• _WHAT TO WORK ON_:
Below is a listing; return it in full, exactly as it appears.

• _DATASET SECTION_:
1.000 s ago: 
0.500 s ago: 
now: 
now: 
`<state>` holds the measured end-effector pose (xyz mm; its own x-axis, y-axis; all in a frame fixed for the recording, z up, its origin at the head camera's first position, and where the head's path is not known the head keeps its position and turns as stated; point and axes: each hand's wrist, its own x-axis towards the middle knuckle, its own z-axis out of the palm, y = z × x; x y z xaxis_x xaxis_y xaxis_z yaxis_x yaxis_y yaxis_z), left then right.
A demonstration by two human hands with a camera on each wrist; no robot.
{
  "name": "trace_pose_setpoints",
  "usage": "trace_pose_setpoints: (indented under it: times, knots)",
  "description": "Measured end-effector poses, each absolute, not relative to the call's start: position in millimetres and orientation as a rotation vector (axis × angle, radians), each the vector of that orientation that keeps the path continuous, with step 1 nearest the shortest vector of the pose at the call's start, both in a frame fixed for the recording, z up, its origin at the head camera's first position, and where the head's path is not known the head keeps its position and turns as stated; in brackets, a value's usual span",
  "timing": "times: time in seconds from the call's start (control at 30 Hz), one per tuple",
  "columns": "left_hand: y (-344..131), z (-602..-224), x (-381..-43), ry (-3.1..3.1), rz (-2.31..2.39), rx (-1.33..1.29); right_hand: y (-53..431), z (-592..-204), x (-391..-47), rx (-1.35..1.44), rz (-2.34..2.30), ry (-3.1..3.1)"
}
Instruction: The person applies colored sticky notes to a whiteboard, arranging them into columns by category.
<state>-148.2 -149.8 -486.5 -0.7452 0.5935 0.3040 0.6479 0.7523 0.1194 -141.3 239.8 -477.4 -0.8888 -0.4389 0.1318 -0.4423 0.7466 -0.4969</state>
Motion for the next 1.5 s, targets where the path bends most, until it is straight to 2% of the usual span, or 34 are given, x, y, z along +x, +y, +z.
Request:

• _RESPONSE_:
1.000 s ago: 
0.500 s ago: 
now: 
now: 
`<state>` holds the measured end-effector pose (xyz mm; its own x-axis, y-axis; all in a frame fixed for the recording, z up, its origin at the head camera's first position, and where the head's path is not known the head keeps its position and turns as stated; point and axes: each hand's wrist, its own x-axis towards the middle knuckle, its own z-axis out of the palm, y = z × x; x y z xaxis_x xaxis_y xaxis_z yaxis_x yaxis_y yaxis_z), left then right.
A demonstration by two human hands with a camera on each wrist; no robot.
{
  "name": "trace_pose_setpoints",
  "usage": "trace_pose_setpoints: (indented under it: times, knots)",
  "description": "Measured end-effector poses, each absolute, not relative to the call's start: position in millimetres and orientation as a rotation vector (axis × angle, radians), each the vector of that orientation that keeps the path continuous, with step 1 nearest the shortest vector of the pose at the call's start, both in a frame fixed for the recording, z up, its origin at the head camera's first position, and where the head's path is not known the head keeps its position and turns as stated; in brackets, a value's usual span",
  "timing": "times: time in seconds from the call's start (control at 30 Hz), one per tuple",
  "columns": "left_hand: y (-344..131), z (-602..-224), x (-381..-43), ry (-3.1..3.1), rz (-2.31..2.39), rx (-1.33..1.29); right_hand: y (-53..431), z (-592..-204), x (-391..-47), rx (-1.35..1.44), rz (-2.34..2.30), ry (-3.1..3.1)"
}
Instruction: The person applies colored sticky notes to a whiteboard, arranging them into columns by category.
<state>-148.2 -149.8 -486.5 -0.7452 0.5935 0.3040 0.6479 0.7523 0.1194 -141.3 239.8 -477.4 -0.8888 -0.4389 0.1318 -0.4423 0.7466 -0.4969</state>
Motion for the next 1.5 s, targets where the path bends most, until it is straight to 2% of the usual span, or 34 are given, x, y, z along +x, +y, +z.
Request:

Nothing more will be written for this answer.